What lines below mention the word "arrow"? Copy each one.

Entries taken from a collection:
---*---
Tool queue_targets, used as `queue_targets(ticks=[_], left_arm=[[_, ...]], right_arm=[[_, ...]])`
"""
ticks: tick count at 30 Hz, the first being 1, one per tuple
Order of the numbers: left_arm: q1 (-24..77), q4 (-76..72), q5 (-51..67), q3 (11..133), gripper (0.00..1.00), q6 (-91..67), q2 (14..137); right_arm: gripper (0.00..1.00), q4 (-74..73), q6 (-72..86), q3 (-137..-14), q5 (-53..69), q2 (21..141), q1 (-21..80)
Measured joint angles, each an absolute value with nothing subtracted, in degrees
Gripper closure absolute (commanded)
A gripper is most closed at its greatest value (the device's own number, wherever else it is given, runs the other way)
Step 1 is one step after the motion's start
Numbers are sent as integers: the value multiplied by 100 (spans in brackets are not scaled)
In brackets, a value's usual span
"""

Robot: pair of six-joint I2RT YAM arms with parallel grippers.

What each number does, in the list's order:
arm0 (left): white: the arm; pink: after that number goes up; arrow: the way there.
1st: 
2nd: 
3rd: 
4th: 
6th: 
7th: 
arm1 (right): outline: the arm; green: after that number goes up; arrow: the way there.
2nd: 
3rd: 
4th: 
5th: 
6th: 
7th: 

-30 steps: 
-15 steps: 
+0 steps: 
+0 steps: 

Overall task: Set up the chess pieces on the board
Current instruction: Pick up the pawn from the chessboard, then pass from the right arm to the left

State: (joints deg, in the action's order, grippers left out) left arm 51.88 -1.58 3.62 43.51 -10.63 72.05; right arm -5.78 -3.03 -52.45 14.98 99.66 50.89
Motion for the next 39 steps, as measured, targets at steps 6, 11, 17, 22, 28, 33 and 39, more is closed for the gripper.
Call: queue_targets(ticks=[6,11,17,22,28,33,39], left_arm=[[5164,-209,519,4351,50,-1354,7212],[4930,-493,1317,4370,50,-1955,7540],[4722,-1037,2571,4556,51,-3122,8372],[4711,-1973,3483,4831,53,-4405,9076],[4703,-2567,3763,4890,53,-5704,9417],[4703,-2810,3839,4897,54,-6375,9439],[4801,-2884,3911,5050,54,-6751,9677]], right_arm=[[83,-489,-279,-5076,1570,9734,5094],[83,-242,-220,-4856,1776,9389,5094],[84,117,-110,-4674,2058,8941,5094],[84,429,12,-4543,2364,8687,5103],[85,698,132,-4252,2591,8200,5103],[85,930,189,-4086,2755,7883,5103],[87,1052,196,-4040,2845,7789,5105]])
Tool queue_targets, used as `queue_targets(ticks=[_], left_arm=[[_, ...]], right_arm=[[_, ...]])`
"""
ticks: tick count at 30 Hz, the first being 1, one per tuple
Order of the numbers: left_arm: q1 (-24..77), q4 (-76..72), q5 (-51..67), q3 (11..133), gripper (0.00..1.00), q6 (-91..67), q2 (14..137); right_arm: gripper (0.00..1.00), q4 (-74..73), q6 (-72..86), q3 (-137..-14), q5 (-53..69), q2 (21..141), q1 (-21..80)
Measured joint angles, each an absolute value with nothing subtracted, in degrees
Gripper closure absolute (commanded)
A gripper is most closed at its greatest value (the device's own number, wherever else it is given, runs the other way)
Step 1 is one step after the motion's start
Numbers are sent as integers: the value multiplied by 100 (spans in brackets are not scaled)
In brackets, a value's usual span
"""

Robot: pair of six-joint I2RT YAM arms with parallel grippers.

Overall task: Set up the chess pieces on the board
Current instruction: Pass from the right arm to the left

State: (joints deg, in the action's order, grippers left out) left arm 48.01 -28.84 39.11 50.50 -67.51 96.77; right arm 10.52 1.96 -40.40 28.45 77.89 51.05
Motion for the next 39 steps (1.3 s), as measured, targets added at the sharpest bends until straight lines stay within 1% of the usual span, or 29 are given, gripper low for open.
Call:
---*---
ANSWER BOX:
arm0 (left): white: the arm; pink: after that number goes up; arrow: the way there.
arm1 (right): outline: the arm; green: after that number goes up; arrow: the way there.

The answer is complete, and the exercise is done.